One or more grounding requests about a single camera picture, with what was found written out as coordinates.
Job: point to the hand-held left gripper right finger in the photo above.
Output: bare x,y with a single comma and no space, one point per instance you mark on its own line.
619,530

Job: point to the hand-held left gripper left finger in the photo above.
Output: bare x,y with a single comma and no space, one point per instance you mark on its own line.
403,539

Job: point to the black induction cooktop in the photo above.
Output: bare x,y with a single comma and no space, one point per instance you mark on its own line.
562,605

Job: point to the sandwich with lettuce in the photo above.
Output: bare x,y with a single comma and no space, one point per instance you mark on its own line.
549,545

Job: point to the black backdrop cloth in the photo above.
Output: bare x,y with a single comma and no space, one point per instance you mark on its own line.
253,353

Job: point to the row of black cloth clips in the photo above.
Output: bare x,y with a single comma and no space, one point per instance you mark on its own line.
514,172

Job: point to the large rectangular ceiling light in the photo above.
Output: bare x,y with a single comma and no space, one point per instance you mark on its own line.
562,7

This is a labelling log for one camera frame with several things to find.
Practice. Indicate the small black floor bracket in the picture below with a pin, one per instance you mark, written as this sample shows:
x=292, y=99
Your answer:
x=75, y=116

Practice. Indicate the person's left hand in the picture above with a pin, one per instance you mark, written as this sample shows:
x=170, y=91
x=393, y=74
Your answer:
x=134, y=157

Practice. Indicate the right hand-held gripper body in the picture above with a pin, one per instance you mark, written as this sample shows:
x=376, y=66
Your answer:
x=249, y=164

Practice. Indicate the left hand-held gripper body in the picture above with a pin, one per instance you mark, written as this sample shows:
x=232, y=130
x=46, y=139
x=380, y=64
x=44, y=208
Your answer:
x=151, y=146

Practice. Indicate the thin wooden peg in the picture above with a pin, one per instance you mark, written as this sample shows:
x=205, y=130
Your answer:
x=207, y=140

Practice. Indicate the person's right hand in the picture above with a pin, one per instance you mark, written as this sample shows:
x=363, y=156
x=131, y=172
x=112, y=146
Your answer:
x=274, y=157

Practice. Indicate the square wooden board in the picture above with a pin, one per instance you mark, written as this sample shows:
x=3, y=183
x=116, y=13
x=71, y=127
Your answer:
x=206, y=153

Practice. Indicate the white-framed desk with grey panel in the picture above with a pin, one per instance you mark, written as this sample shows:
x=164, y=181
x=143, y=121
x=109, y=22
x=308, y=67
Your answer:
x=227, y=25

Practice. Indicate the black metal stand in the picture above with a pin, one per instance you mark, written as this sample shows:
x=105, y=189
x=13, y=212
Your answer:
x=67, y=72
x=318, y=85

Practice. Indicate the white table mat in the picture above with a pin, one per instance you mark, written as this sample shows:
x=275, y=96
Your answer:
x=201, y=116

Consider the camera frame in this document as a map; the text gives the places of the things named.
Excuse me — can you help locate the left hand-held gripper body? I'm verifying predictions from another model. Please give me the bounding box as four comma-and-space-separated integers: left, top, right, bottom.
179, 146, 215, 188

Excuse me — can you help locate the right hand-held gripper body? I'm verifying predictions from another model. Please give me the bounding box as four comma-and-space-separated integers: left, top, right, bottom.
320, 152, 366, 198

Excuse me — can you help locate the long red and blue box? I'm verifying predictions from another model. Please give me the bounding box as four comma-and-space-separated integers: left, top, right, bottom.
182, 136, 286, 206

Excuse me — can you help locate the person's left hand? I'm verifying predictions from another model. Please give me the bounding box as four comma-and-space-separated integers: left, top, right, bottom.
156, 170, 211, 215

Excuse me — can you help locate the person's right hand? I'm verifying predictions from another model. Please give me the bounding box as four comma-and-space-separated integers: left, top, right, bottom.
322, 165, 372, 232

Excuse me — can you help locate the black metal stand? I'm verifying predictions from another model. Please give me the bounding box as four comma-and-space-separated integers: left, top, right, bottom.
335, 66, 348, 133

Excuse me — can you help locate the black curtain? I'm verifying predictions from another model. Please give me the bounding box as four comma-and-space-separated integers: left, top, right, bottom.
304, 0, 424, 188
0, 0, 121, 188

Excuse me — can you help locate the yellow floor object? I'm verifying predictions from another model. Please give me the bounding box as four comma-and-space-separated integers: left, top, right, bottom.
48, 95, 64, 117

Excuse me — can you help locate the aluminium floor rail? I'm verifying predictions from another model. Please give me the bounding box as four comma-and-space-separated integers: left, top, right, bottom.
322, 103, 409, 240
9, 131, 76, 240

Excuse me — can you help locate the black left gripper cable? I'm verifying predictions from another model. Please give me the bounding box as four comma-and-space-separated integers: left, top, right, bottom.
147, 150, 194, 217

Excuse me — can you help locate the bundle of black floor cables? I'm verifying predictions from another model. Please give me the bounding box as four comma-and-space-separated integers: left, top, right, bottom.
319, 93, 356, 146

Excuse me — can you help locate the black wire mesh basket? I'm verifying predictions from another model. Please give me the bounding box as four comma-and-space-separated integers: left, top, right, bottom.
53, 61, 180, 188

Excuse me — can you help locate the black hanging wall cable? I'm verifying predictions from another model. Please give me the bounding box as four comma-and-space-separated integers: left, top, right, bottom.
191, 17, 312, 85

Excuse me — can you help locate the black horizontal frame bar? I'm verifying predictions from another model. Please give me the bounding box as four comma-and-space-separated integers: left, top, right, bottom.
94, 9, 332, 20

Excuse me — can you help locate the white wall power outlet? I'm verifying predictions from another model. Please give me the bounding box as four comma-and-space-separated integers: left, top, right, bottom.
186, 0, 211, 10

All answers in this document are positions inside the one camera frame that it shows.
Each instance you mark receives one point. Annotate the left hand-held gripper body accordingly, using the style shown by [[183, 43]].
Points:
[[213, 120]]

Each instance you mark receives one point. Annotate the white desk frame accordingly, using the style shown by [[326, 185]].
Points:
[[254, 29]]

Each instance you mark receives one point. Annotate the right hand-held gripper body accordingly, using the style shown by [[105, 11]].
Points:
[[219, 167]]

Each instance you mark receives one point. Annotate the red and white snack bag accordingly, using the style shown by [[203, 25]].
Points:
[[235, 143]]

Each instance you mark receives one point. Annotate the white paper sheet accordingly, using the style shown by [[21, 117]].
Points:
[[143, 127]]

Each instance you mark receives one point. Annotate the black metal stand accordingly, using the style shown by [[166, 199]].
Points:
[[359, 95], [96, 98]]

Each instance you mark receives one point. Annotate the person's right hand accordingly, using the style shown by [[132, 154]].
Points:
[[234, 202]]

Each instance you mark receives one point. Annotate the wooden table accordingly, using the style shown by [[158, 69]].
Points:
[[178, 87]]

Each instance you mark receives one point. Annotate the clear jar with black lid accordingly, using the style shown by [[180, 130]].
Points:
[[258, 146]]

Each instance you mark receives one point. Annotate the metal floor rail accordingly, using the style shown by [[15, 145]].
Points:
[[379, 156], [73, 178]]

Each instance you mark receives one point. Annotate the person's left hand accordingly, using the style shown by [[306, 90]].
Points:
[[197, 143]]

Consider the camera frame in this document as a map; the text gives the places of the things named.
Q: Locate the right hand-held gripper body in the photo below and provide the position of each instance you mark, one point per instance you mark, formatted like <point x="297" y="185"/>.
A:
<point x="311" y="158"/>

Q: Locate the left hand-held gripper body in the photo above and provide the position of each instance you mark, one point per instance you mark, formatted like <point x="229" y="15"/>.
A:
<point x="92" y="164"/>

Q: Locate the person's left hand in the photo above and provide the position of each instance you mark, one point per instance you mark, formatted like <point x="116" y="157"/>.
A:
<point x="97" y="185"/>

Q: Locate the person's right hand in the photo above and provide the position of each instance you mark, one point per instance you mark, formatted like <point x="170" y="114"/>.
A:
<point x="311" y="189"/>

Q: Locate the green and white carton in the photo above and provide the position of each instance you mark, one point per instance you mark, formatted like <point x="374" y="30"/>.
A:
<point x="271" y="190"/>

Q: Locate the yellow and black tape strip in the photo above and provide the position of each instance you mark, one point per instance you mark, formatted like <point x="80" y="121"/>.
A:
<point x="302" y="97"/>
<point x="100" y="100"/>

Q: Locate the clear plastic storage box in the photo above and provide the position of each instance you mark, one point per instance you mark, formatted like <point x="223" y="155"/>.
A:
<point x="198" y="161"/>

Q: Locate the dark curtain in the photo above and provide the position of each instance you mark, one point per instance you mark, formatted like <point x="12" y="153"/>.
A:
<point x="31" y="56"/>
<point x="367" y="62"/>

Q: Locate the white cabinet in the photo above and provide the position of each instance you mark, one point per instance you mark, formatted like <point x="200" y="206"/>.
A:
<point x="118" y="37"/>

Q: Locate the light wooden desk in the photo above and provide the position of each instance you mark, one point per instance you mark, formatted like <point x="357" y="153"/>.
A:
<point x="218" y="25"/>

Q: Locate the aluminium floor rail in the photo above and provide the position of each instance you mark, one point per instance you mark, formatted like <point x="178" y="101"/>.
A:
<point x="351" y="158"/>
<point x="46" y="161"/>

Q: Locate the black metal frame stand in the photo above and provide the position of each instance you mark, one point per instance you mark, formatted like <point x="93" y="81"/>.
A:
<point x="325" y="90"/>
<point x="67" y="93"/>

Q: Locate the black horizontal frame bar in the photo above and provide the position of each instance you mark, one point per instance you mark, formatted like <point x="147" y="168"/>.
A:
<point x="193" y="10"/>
════════════════════
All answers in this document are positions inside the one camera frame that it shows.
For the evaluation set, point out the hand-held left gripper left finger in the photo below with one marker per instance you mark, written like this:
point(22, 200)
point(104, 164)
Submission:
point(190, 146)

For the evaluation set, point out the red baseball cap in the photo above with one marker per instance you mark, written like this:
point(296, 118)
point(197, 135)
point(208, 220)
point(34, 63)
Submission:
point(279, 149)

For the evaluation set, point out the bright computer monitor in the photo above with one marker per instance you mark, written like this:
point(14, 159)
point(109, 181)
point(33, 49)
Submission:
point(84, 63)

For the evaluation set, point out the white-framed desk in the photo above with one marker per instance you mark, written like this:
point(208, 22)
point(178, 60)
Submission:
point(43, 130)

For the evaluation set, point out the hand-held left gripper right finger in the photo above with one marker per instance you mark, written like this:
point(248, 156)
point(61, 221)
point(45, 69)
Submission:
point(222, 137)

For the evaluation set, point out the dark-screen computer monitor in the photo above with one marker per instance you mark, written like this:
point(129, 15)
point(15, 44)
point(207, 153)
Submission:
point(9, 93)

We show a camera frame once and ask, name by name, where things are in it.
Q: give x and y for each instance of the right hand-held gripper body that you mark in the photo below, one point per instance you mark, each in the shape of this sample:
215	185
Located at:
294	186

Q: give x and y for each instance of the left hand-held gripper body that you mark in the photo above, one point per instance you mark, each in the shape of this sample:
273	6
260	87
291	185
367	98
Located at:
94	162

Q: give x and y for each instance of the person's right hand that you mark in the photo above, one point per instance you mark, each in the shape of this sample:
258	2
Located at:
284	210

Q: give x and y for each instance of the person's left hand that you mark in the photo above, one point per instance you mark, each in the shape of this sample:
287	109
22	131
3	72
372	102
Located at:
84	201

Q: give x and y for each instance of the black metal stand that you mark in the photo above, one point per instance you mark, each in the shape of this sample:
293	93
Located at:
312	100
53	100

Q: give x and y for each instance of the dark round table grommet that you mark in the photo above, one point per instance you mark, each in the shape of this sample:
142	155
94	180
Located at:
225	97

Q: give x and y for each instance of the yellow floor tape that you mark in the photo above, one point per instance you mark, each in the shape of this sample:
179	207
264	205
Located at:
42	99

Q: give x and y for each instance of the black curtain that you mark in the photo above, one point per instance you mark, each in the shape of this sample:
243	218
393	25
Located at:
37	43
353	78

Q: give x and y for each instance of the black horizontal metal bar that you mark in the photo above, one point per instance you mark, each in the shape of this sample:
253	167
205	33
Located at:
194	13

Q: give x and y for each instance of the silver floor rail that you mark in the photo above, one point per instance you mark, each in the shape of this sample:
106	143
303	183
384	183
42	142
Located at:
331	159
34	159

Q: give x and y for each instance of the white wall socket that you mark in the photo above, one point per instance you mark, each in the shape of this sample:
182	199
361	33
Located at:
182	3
════════════════════
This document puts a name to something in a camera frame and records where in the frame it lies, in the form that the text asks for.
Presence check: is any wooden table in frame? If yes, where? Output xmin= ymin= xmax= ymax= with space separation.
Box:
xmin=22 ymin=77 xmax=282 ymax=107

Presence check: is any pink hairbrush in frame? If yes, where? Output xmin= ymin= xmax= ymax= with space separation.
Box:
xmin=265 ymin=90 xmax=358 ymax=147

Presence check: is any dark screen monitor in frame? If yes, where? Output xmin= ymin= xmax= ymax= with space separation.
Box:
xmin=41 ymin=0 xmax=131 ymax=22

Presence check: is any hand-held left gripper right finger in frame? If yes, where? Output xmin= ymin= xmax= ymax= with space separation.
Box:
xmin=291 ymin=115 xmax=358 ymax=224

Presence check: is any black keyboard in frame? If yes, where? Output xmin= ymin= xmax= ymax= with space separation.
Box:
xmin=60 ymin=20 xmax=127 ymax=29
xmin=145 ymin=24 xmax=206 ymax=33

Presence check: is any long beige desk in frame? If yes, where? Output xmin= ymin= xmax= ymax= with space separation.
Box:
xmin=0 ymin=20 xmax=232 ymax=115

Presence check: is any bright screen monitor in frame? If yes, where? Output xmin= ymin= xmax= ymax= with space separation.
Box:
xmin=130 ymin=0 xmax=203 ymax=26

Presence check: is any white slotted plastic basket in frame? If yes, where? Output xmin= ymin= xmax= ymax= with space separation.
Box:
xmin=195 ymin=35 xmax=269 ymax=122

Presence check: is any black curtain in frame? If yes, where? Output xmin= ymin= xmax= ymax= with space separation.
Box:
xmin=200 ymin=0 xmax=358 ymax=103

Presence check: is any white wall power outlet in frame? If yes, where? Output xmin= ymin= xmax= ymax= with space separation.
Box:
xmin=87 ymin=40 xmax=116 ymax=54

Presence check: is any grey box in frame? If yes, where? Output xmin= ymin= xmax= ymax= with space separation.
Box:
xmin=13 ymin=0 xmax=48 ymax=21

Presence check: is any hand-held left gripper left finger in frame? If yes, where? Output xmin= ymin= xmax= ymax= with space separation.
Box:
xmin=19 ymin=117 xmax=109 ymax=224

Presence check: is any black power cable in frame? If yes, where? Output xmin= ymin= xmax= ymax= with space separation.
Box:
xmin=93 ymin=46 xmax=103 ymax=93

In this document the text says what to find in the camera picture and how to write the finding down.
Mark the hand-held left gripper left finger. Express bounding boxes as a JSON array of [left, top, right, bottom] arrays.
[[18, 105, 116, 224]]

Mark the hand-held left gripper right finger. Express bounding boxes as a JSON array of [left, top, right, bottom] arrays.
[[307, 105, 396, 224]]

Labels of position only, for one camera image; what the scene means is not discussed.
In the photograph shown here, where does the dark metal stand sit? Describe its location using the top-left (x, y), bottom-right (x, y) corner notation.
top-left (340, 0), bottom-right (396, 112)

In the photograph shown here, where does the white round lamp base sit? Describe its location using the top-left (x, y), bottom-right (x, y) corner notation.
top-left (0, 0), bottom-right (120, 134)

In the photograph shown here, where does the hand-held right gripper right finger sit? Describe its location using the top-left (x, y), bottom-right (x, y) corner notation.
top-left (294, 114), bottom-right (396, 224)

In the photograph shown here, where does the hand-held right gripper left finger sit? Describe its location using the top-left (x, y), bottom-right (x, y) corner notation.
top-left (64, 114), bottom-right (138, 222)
════════════════════
_PROBLEM TO WORK ON_
Reproduce each line from the data that has "marker" in it.

_OUTPUT FOR THIS EXERCISE_
For the evaluation set, point out the hand-held left gripper left finger in the photo below with one marker per instance you mark, written like this:
For the evaluation set, point out the red baseball cap in the photo above with one marker per instance you mark, written like this:
For the evaluation set, point out the bright computer monitor in the photo above with one marker per instance you mark, written like this:
For the evaluation set, point out the white-framed desk in the photo above with one marker per instance you mark, written like this:
For the evaluation set, point out the hand-held left gripper right finger in the photo above with one marker per instance you mark, written like this:
For the evaluation set, point out the dark-screen computer monitor in the photo above with one marker per instance you mark, written like this:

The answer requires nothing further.